Dendrites Are Not Just Passive Links
For many years , neuroscience has used various tools to try to “listen” to the conversations between neurons. Just as linguists try to decipher foreign languages, scientists try to decipher the electronic impulses of neurons. In this connection, it seems that dendrites are an essential part of modern neuroscience.
The latest research has shown that neuroscience has only seen the tip of the iceberg, which is human brain capacity. Researchers at UCLA discovered a hidden layer of neural communication through the dendrites. This means that the brain’s capacity can be up to 100 times greater than previously thought.
This discovery may change the basis of conventional neuroscience. Until a few months ago, neuroscience was founded on the belief that dendrites were passive links. Researchers believe that they only carried electrical signals to the cell body, also called soma. But this new research shows that dendrites are much more than just passive connections. They generate electrical signals in peaks that are five times larger and more frequent than neurons.
Are dendrites intelligent? What does this discovery mean?
Among other things, it means that it is possible that learning takes place at the level of dendrites, as opposed to in soma.
Conventional neuroscience has argued that the electrical signals emitted by cell bodies are the basis of our cognitive abilities. Now, however, we know that dendrites do not have a passive function.
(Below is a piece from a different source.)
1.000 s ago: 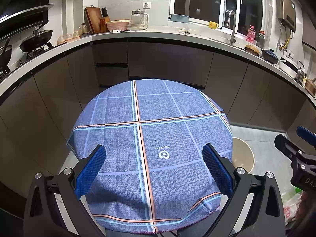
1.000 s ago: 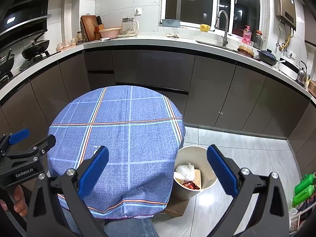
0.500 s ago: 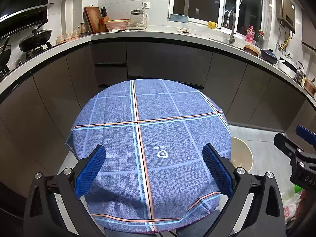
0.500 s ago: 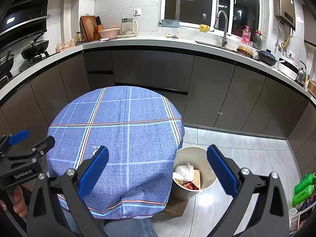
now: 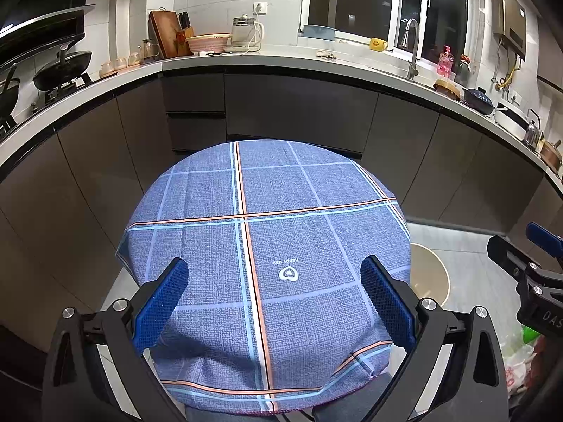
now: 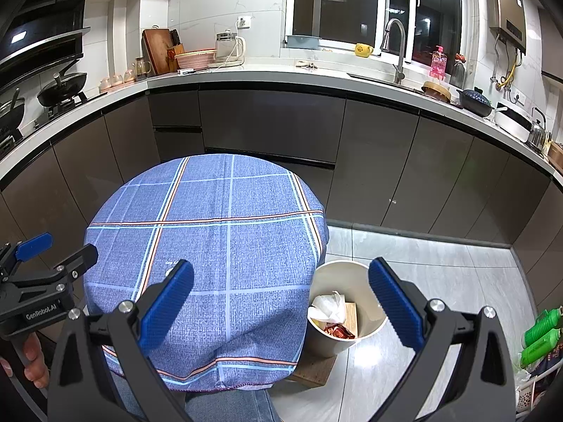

In fact, they also send out their own electrical signals.
Researchers also discovered that dendrites are actually intelligent. In other words, that they are able to adjust their electrical signals over time. So far, researchers have only observed this type of plasticity in the soma of neurons. This suggests that dendrites can learn on their own.
Since dendrites are much more active than cell bodies, we can begin to suspect that much of the information generated in a neuron is actually generated at the level of the dendrites. That is, dendrites can act as a computer device and process their information. This is a level of independence no previous suspect.
The capacity of the brain
Dr. Mayank R. Mehta’s team of researchers developed a system for placing electrodes near dendrites in the brains of rats. This system allows them to pick up electronic signals from the rats during the time they are awake and performing their daily activities, as well as when they are asleep. They were able to listen to the electrical activity of the dendrites over a period of four days.
The researchers implanted the electrodes in the rats’ occipital lobe. They concluded that when the animals slept, the electrical signals resembled irregular waves. They discovered peaks in each of the waves.
In other words, while the rats slept, the dendrites communicated. They communicated with electrical signals that were up to five times faster than the signals coming from the neuron’s cell body. When the rats were awake, the speed of the electronic signals was ten times faster.
Dendrites are here and now
Another shocking discovery these researchers found during this study was the type of signal the dendrites emitted. Dendrites’ electronic signals can be digital, but they also show large oscillations, almost twice as large as the spinal cord itself. This means that dendrites show analog activity for computing. This is something researchers have not seen before in the activity patterns of neurons.
What this type of dendritic activity calculates seems to be related to time and space. By observing the rats after placing them in a maze, the researchers were able to distinguish between two different types of signals. One type came from the cell body itself, in the form of an increase, as an expectation of behavior. In this case, the climb came just before the rats went around a corner. Meanwhile, the dendrites gave their signals just as the rat rounded the corner.
It may therefore now appear that neuroscience has underestimated the brain’s ability to perform calculations. Since dendrites are a hundred times larger than soma, we can assume that the brain actually has a hundred times more processing capacity. It seems that nerve cells are no longer the basic unit for calculations in the brain.